▶ Action item
Under this line are the records; write out word for word the part that begins at the line containing "<point>342,250</point>" and ends at the line containing "<point>291,207</point>", and no more.

▶ Material provided

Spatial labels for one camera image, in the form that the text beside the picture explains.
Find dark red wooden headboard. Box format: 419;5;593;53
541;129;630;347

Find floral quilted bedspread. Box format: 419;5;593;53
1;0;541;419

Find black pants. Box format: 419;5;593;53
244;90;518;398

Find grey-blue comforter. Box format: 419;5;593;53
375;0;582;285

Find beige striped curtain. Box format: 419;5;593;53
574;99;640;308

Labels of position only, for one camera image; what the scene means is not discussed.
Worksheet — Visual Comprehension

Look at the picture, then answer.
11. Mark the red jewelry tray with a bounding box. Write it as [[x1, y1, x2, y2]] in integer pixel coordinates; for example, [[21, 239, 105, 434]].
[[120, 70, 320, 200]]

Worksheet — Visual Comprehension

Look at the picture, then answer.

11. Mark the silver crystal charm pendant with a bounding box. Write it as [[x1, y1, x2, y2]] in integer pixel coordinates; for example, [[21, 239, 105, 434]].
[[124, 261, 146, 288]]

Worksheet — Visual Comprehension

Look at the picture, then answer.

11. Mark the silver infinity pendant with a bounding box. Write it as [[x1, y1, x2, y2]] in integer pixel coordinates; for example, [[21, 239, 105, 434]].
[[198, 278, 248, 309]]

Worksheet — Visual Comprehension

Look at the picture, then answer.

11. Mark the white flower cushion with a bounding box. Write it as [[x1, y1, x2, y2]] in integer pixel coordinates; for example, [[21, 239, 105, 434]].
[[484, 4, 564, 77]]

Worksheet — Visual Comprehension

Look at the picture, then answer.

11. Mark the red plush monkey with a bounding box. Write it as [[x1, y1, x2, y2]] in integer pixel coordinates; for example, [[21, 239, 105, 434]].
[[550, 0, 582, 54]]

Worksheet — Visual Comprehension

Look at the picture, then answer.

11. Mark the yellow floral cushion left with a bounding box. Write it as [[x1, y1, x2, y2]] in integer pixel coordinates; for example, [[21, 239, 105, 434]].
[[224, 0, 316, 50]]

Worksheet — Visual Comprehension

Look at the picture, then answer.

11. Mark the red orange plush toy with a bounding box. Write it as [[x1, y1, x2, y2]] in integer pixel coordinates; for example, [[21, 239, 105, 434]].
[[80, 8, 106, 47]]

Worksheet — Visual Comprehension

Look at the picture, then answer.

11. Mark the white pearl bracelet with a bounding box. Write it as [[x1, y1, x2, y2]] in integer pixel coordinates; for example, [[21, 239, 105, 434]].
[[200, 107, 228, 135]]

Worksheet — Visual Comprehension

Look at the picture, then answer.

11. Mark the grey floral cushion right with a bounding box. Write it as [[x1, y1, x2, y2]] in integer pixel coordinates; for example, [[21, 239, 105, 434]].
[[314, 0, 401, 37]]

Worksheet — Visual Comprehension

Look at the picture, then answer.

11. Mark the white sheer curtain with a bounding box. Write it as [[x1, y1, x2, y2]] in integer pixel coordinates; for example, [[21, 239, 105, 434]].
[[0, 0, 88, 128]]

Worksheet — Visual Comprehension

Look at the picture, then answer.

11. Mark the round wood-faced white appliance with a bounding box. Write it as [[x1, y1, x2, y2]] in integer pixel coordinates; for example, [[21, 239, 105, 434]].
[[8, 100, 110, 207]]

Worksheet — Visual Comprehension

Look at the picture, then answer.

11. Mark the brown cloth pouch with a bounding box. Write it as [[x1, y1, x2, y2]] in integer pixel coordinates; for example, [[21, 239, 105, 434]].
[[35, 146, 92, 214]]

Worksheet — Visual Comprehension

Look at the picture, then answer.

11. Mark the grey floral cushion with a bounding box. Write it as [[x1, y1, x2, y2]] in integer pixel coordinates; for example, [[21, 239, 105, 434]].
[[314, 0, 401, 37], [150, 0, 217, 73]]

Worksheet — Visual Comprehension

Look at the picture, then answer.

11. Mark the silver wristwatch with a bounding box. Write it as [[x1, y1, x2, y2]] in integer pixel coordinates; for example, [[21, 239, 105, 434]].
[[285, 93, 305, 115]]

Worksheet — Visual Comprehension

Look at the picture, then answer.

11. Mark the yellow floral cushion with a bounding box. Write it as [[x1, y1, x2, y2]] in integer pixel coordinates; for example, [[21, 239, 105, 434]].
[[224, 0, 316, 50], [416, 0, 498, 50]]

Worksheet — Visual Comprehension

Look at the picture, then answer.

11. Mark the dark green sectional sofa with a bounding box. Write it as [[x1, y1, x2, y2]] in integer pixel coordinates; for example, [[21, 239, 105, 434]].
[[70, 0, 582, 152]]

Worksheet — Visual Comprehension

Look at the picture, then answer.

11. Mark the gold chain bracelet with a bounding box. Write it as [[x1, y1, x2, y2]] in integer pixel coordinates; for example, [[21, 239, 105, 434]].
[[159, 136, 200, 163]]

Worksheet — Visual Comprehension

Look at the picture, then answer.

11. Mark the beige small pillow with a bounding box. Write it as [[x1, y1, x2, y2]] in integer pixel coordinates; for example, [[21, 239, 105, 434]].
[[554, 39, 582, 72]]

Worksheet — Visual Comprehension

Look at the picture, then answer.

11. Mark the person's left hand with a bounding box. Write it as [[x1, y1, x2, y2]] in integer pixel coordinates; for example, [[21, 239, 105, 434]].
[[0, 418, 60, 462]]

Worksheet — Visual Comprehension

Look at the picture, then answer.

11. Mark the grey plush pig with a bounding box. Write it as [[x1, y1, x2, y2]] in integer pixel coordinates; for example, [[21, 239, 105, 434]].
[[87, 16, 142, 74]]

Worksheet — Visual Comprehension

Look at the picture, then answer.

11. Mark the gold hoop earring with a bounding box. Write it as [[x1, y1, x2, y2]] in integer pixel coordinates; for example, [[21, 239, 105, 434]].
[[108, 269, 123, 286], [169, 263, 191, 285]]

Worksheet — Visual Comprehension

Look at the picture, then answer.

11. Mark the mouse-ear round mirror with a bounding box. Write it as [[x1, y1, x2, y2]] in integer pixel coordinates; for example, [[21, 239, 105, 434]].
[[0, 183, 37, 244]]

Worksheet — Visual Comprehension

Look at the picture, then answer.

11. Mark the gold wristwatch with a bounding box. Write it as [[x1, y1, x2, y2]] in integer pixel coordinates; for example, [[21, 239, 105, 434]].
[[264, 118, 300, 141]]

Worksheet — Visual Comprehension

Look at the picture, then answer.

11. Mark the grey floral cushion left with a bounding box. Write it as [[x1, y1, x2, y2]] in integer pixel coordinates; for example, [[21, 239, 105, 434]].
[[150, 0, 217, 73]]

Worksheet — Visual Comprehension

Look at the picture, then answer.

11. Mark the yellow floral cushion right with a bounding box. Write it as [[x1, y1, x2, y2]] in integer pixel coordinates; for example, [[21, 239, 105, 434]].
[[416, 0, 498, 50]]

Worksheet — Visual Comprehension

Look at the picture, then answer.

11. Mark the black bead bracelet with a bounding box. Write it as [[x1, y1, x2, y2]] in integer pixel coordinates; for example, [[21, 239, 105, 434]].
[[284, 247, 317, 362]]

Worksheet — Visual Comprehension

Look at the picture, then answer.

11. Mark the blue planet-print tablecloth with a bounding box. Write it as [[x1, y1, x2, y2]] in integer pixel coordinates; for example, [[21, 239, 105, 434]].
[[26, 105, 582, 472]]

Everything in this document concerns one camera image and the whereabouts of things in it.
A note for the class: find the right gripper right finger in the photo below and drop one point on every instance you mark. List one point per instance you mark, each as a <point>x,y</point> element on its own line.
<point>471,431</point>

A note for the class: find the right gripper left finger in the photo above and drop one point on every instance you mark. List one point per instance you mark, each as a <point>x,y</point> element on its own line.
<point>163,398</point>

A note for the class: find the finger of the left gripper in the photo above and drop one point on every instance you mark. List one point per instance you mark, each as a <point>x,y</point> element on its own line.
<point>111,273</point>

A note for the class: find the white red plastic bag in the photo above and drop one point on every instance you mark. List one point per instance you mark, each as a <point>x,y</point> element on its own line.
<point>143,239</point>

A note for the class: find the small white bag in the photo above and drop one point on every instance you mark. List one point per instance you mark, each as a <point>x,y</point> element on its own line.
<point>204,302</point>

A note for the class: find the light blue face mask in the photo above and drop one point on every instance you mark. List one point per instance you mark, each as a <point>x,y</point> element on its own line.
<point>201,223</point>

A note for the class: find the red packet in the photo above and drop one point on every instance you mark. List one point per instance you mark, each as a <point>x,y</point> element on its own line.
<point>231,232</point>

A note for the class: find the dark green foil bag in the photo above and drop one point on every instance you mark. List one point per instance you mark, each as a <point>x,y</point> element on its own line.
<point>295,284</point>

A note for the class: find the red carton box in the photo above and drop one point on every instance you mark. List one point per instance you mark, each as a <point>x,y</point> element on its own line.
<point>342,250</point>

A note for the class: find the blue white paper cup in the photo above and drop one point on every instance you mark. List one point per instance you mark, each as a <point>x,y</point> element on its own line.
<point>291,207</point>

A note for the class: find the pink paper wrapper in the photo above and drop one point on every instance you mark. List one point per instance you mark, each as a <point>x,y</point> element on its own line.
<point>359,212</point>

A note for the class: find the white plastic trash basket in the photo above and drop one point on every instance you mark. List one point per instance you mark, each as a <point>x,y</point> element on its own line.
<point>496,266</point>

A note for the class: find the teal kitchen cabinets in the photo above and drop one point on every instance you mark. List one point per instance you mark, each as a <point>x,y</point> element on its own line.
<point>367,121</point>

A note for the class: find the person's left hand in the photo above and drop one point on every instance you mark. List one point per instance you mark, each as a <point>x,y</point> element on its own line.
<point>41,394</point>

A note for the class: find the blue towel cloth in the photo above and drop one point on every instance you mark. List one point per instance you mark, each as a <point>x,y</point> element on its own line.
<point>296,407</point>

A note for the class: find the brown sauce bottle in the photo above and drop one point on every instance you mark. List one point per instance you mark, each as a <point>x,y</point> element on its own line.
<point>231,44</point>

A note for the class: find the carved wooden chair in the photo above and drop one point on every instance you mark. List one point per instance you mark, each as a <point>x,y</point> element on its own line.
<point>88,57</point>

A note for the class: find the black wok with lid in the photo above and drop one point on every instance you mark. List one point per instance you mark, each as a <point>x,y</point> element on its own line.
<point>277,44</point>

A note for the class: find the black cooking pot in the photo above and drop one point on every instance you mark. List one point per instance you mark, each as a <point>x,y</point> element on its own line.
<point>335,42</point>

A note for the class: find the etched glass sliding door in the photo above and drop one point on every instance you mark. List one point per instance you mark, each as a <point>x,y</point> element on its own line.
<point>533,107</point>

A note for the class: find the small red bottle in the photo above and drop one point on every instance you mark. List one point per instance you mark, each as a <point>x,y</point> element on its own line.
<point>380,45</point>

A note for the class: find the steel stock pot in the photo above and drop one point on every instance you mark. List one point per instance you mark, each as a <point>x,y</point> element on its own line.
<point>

▶ Output for this exercise
<point>342,250</point>

A note for the class: find the blue white paper cup in the photo above and drop one point on every instance you mark. List one point per instance you mark, each as a <point>x,y</point> element on its own line.
<point>291,207</point>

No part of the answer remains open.